La representación visual se emancipa de la habilidad o destreza manual, sobre la que se articulaba el privilegio jerárquico de las artes. La fotografía suponía, además, el surgimiento de nuevos espacios de la representación: la pornografía, la captación morbosa del dolor (patético caso: nuestros programas sabatinos de investigación, especializados en producciones visuales, morbosas y sensacionalistas, de las noticias semanales), el crimen y la muerte, o el control policial de la identidad (pasaportes, fichas, etc).
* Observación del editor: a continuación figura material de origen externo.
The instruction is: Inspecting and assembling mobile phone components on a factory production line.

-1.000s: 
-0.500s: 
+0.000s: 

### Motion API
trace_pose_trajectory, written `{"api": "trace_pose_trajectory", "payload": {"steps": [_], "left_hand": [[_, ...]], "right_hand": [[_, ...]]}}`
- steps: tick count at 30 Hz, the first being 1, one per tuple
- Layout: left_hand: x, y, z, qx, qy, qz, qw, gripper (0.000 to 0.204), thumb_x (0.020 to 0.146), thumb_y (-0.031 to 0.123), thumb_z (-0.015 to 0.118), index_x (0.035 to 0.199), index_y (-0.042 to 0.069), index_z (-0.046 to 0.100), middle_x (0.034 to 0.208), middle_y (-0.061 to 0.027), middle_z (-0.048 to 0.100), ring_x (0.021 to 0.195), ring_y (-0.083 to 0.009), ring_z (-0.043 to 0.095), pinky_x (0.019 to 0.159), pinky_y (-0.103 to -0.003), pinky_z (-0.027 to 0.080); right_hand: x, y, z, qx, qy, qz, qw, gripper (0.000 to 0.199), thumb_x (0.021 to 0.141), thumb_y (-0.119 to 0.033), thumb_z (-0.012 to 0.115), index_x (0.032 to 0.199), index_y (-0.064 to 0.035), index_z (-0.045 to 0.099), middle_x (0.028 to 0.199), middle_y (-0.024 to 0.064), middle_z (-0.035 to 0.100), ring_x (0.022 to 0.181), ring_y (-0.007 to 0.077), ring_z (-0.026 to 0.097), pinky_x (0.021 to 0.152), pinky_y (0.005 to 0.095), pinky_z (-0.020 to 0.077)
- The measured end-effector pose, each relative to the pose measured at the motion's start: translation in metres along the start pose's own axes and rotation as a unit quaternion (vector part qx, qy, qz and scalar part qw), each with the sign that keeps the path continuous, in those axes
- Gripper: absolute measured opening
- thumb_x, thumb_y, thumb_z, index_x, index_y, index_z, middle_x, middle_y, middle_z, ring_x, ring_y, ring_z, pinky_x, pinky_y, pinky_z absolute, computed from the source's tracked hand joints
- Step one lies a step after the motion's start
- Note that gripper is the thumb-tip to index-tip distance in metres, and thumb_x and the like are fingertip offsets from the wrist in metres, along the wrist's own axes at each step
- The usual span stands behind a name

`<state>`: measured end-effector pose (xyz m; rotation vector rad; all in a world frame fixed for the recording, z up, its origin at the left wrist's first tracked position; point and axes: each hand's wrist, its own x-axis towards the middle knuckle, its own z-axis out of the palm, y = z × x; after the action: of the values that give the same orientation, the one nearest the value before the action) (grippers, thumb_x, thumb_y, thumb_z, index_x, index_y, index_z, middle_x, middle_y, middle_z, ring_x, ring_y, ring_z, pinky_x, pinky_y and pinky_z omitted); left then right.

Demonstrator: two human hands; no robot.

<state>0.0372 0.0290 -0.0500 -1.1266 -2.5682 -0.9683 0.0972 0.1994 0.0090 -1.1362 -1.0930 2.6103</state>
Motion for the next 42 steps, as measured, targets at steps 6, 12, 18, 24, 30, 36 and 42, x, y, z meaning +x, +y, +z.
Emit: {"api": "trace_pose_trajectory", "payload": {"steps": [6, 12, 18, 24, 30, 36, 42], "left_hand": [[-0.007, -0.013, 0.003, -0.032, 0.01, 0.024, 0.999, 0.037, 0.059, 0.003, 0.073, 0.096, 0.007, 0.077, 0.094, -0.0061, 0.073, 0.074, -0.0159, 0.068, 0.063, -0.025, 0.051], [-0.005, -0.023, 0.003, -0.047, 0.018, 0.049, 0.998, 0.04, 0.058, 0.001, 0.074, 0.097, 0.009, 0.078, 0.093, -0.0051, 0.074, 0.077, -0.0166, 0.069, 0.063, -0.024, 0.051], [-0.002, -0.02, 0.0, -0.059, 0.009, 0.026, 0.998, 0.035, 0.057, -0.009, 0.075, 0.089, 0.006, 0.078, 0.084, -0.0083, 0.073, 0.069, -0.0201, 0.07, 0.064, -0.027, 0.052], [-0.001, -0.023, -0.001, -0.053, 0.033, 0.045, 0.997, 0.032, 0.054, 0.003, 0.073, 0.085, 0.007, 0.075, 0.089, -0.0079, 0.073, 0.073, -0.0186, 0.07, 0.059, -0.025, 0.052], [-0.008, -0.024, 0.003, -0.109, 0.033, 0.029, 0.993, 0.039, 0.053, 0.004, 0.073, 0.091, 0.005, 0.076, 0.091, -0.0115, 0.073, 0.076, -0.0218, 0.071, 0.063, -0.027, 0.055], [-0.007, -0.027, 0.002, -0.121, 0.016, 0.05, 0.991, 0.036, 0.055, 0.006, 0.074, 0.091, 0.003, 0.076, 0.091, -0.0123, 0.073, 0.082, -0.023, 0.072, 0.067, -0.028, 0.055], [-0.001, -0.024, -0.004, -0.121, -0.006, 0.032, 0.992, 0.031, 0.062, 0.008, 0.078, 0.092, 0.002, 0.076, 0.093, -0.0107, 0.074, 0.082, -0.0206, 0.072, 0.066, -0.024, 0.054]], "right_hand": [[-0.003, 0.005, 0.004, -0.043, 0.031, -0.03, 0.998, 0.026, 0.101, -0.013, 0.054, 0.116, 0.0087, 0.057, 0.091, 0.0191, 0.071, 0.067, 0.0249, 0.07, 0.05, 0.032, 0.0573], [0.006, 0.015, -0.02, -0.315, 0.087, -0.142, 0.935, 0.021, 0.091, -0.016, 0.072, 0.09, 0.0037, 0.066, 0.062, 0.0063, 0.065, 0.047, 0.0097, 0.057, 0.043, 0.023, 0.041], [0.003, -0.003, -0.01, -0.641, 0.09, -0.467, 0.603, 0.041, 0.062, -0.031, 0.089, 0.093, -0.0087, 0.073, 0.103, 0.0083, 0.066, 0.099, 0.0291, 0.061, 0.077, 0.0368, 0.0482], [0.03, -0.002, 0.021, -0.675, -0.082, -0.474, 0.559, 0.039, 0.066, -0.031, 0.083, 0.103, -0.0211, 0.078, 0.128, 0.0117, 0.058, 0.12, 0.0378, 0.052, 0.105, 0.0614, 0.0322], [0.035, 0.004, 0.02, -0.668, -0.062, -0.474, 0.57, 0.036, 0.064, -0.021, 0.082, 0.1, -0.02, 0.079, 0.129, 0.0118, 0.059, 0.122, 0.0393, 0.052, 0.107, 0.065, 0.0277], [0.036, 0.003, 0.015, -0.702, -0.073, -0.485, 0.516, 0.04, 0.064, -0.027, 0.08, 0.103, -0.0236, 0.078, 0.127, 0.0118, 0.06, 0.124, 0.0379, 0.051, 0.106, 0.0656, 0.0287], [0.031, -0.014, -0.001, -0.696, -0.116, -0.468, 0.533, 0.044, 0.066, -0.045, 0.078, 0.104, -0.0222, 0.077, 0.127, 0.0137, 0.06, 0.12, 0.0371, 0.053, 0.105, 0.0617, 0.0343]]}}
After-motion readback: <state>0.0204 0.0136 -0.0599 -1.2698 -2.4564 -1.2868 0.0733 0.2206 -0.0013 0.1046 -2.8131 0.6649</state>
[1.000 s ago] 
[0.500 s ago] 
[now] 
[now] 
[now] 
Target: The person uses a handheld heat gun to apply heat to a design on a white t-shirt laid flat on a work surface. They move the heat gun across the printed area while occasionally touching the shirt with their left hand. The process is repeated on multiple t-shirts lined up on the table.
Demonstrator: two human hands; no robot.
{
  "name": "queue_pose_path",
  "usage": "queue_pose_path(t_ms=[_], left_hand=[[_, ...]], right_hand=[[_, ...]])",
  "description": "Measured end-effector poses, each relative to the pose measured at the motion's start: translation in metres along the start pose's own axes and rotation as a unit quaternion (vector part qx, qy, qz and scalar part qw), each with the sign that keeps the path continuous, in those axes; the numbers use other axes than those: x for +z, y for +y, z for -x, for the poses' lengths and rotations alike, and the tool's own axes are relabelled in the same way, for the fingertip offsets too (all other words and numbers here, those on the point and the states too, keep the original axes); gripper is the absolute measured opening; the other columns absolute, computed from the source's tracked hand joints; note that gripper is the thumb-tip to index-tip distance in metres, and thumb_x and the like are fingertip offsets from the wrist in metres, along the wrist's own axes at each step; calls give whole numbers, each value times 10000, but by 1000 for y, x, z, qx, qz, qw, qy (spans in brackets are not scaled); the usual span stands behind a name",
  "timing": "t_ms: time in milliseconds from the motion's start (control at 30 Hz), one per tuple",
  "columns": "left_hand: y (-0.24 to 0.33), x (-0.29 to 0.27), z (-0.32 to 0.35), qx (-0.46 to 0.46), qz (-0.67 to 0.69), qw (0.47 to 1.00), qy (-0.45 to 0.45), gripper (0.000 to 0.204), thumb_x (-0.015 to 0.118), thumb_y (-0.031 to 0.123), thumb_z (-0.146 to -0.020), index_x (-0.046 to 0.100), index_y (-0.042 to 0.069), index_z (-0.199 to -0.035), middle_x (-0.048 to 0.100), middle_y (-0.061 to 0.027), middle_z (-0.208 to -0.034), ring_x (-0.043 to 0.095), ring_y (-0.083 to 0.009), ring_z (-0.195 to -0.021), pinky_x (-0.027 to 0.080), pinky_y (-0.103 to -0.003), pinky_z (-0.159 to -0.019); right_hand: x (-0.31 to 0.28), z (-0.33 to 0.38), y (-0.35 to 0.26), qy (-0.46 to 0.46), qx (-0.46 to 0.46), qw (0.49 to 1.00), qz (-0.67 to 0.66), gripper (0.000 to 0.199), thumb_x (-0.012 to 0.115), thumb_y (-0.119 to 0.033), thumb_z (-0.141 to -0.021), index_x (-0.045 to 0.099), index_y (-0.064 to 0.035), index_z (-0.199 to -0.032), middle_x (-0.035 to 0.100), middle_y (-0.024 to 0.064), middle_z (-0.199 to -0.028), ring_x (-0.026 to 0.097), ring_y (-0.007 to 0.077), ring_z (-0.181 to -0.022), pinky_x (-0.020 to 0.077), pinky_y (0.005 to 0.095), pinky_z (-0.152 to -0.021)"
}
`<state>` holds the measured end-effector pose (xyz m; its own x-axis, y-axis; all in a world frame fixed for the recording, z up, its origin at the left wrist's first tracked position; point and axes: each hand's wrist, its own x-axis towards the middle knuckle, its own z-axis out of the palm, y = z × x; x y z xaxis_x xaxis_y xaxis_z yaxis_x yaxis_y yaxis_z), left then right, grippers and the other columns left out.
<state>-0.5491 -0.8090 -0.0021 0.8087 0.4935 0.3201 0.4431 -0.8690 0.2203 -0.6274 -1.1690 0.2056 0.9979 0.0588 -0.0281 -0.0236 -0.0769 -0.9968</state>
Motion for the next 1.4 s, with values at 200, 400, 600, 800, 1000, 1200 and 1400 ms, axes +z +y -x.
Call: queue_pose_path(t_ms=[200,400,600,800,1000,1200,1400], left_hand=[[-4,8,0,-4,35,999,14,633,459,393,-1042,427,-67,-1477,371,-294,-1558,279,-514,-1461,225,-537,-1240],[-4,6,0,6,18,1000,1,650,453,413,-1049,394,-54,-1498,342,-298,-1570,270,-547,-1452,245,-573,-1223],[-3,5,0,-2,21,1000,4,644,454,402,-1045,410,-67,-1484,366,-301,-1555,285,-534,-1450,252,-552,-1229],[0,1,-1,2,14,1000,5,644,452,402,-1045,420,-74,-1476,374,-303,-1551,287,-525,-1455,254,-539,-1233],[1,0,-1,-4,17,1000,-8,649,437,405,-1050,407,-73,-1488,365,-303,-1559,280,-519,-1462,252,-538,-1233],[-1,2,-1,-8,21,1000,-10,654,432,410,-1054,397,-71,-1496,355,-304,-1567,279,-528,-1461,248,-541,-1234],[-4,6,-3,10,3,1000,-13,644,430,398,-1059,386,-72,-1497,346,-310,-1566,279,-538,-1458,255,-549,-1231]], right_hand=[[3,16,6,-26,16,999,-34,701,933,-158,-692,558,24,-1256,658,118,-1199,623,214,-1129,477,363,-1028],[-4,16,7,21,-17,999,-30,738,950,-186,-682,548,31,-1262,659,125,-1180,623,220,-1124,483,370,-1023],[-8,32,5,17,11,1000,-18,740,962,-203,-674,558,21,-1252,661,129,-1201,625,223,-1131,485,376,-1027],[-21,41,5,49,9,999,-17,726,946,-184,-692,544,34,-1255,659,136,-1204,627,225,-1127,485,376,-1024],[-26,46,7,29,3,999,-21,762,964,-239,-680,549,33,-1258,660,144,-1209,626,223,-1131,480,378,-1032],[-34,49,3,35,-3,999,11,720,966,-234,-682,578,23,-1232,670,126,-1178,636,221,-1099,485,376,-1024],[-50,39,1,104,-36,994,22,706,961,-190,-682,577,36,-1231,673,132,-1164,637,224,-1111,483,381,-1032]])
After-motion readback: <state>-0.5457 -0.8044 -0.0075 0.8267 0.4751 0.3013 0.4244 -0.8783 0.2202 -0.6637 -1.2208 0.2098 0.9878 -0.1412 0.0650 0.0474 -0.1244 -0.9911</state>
Rasgos, todos ellos, que se irían progresivamente acentuando hasta hoy mismo, extendiendo un halo de narcisismo en la cultura contemporánea.
Es como si hubiera un éxtasis del arte y de la inspiración. Es como si lo que se había desarrollado magníficamente durante varios siglos se hubiera inmovilizado súbitamente, petrificado por su propia imagen y su propia riqueza. Detrás de todo el movimiento convulsivo del arte contemporáneo existe, según Jean Baudrillard, “una especie de inercia, algo que ya no consigue superarse y que gira sobre sí en una recurrencia cada vez más rápida. Éxtasis de la forma viva del arte, y al mismo tiempo, proliferación, inflación tumultuosa, variaciones múltiples sobre todas las formas anteriores (la vida motor de lo que ha muerto)”. En el fondo, dentro del desorden actual del arte podría leerse una ruptura del código secreto de la estética.
El arte se halla en la misma situación: en la fase de una circulación superrápida y de un “intercambio imposible”. Las “obras” ya no se intercambian, ni entre sí ni en valor referencial. Ya no tienen la complicidad secreta que constituye la fuerza secreta de una cultura. Ya no leemos, sólo las descodificamos de acuerdo con unos criterios cada vez más contradictorios.
Esta obscenidad arrastra consigo los restos de una ilusión de la profundidad, y la última pregunta que se podía seguir formulando a un mundo desencantado: ¿existe algún sentido oculto? Cuando todo está sobresignificado, el mismo sentido se hace inaferrable. Cuando todos los valores están sobreexpuestos, en una especie de éxtasis indiferente y vértigo exacerbado del yo, lo que aparece aniquilado es el crédito del valor estético.